The answer is to be the full listing, unchanged in every line.

──────── Supplied information

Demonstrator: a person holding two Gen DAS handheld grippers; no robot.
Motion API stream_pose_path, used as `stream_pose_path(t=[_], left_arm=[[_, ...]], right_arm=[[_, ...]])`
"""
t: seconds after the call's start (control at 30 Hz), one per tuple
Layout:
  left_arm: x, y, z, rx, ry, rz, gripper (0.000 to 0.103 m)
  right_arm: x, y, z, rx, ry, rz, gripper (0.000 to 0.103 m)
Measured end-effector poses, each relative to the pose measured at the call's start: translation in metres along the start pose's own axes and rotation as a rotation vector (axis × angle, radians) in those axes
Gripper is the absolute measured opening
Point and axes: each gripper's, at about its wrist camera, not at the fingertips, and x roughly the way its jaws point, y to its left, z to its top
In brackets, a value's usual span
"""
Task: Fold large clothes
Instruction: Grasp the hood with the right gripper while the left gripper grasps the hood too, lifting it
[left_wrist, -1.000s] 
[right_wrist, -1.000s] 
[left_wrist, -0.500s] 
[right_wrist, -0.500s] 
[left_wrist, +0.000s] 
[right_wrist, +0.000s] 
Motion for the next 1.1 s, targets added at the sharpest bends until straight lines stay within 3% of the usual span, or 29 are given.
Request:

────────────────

### Answer to this exercise
Demonstrator: a person holding two Gen DAS handheld grippers; no robot.
Motion API stream_pose_path, used as `stream_pose_path(t=[_], left_arm=[[_, ...]], right_arm=[[_, ...]])`
"""
t: seconds after the call's start (control at 30 Hz), one per tuple
Layout:
  left_arm: x, y, z, rx, ry, rz, gripper (0.000 to 0.103 m)
  right_arm: x, y, z, rx, ry, rz, gripper (0.000 to 0.103 m)
Measured end-effector poses, each relative to the pose measured at the call's start: translation in metres along the start pose's own axes and rotation as a rotation vector (axis × angle, radians) in those axes
Gripper is the absolute measured opening
Point and axes: each gripper's, at about its wrist camera, not at the fingertips, and x roughly the way its jaws point, y to its left, z to its top
In brackets, a value's usual span
"""
Task: Fold large clothes
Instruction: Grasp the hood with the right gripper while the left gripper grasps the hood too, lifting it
[left_wrist, -1.000s] 
[right_wrist, -1.000s] 
[left_wrist, -0.500s] 
[right_wrist, -0.500s] 
[left_wrist, +0.000s] 
[right_wrist, +0.000s] 
Motion for the next 1.1 s, targets added at the sharpest bends until straight lines stay within 3% of the usual span, or 29 are given.
Request:

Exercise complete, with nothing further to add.